Paul Barth (1858-1922): filósofo e sociólogo alemão, professor da Universidade de Leipzig.
(2) Deutsche Worte (A Palavra Alemã): revista de económica e político-social austríaca que se publicou em Viena de 1881 a 1904. O artigo de Moritz Wirth «A arbitrariedade em relação a Hegel e as Perseguições contra ele na Alemanha Actual» foi publicado em 1890, no n.º 5 da revista.
Moritz Wirth (1849-m. depois de 1916): economista e publicista alemão.
(3) Em latim no texto: primeiro agente, primeira causa.
(4) Em francês no texto: «Tudo o que eu sei é que não sou Marxista.»
(5) Em latim no texto: quantidade.
(6) Berliner Volks-Tribüne (Tribuna Popular de Berlim): semanário social-democrata, ligado ao grupo anarquista dos «jovens», publicou-se de 1887 a 1892.
Os materiais referentes à discussão em torno da questão «A cada um o produto integral do seu trabalho» foram publicados no jornal de 14 de Junho até 12 de Julho de 1890.
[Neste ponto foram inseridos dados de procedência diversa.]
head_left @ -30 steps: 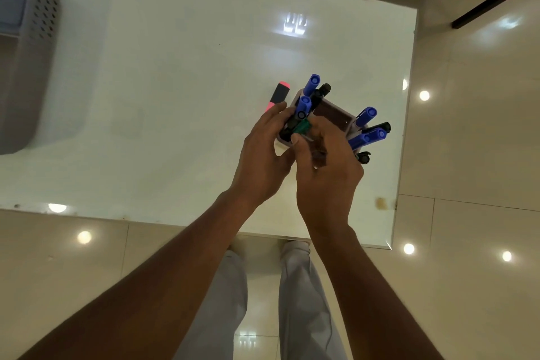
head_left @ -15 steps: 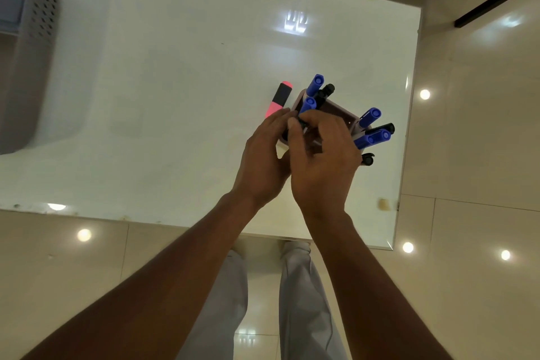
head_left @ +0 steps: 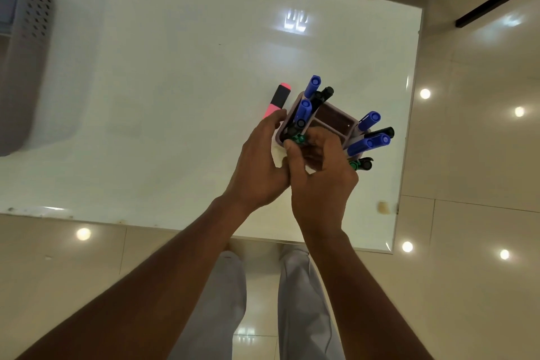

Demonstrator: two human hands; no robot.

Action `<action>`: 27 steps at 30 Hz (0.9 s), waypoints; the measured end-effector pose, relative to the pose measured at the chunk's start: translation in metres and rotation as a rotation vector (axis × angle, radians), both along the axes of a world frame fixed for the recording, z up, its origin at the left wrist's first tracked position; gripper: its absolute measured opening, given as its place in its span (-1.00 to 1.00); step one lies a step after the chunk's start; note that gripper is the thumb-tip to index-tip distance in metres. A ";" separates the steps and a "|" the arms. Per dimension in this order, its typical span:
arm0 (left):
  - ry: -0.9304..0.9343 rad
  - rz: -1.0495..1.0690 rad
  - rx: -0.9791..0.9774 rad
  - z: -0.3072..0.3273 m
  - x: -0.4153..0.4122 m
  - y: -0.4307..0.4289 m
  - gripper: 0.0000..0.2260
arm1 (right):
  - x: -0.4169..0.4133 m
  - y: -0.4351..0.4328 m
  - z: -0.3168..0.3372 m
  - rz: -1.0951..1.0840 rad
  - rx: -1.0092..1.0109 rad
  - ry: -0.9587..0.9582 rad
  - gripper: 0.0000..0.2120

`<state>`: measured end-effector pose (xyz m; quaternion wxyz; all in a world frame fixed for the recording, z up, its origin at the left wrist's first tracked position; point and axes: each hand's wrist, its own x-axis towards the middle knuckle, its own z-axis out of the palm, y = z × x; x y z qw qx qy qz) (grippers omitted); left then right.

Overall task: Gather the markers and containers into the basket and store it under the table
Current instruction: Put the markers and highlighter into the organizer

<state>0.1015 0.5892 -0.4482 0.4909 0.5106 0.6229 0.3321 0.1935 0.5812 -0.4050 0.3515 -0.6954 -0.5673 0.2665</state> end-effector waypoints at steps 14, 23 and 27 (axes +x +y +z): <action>0.613 0.043 0.000 -0.042 -0.011 0.069 -0.77 | -0.002 -0.017 -0.007 -0.187 -0.074 0.100 -0.85; 0.598 0.000 0.044 -0.039 -0.008 0.096 -0.64 | 0.013 -0.010 -0.002 -0.193 -0.050 0.126 -0.81; 0.717 -0.049 -0.011 -0.039 -0.005 0.108 -0.77 | 0.018 -0.008 0.002 -0.169 -0.068 0.164 -0.83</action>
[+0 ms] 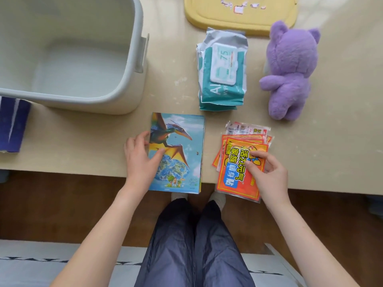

(7) Em francês no texto: à maneira de.
(8) Trata-se da lei de excepção contra os socialistas promulgada na Alemanha em 21 de Outubro de 1878. Em virtude desta lei foram proibidas todas as organizações do Partido Social-Democrata, as organizações operárias de massas, a imprensa operária, foi confiscada a literatura socialista e perseguidos os sociais-democratas. Por pressão do movimento operário de massas a lei foi abolida a 1 de Outubro de 1890.
(9) Georg Ludwig Maurer (1790-1872): historiador alemão, investigador do regime social da Alemanha antiga e medieval.